ASSIGNMENT —
Scan the records for lines with the word "return", and copy every such line.

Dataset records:
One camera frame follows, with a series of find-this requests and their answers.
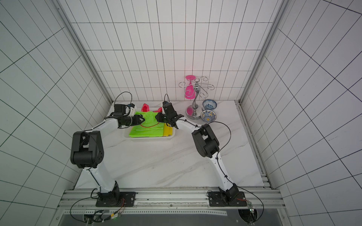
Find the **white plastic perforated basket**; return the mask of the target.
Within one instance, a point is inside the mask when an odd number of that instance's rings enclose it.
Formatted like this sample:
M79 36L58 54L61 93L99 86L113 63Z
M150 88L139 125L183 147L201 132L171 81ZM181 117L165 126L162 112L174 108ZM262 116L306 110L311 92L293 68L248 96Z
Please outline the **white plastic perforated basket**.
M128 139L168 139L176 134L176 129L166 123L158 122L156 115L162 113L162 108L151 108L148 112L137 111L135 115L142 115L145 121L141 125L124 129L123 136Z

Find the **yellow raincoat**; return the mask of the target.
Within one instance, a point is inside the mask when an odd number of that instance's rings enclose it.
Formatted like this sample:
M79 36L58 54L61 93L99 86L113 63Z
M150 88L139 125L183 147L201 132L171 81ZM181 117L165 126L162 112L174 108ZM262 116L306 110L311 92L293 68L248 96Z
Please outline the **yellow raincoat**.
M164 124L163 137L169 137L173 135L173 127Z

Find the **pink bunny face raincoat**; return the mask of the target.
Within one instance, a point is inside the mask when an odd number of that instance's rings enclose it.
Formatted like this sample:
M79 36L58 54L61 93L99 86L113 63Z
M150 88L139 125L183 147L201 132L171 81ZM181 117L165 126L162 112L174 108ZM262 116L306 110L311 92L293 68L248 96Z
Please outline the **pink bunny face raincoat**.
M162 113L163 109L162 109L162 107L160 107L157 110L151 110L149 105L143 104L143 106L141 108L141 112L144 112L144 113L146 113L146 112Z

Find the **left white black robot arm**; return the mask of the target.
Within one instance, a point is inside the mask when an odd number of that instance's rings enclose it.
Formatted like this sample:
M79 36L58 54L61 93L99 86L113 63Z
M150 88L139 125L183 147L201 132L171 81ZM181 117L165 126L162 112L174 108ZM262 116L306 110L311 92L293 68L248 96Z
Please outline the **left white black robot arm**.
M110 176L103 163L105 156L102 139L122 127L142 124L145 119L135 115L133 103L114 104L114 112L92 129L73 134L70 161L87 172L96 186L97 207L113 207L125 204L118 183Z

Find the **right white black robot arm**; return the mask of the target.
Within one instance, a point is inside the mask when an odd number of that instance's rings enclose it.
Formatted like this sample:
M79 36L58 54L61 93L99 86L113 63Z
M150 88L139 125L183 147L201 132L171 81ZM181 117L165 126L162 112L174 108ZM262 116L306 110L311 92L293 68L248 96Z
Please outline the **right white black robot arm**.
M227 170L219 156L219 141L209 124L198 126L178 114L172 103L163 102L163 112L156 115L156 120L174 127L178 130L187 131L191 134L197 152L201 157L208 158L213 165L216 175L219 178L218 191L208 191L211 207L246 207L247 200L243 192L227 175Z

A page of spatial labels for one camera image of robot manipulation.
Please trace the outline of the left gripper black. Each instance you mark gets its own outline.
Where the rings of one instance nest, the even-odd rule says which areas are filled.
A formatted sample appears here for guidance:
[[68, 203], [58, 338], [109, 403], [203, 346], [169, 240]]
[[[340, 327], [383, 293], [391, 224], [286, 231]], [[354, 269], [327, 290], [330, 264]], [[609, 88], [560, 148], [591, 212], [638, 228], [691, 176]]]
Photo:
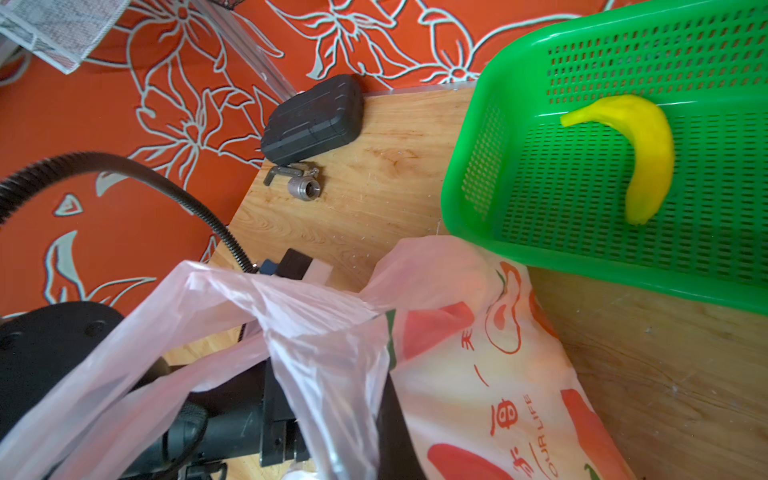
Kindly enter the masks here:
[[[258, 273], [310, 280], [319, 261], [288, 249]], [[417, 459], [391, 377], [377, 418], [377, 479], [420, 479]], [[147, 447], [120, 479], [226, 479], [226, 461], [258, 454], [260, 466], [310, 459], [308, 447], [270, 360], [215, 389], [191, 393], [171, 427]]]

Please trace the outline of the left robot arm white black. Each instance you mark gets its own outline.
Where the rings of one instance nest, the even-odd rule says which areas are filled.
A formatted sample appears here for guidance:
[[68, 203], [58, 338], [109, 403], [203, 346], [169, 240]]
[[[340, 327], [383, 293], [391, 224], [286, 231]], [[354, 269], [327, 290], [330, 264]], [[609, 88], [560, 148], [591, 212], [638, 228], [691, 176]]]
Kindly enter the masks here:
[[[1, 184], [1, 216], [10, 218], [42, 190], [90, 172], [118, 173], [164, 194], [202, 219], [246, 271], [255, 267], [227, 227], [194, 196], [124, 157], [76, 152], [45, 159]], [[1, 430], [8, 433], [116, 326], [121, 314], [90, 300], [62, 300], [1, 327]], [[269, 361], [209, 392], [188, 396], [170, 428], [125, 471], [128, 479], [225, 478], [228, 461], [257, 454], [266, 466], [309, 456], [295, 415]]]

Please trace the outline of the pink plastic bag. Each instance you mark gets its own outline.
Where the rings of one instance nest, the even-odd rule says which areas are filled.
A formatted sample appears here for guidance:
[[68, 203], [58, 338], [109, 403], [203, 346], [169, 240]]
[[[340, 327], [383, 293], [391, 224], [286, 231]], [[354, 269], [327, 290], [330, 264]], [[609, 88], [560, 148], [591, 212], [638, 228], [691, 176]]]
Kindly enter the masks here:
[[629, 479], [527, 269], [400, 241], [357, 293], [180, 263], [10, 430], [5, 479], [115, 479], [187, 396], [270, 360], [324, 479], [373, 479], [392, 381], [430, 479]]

TASK ANSWER —
Find the **white plastic perforated basket**; return the mask of the target.
Find the **yellow raincoat**; return the mask of the target.
Find the **pink bunny face raincoat**; return the mask of the target.
Find the **left white black robot arm**; return the mask of the target.
Find the **right white black robot arm**; return the mask of the target.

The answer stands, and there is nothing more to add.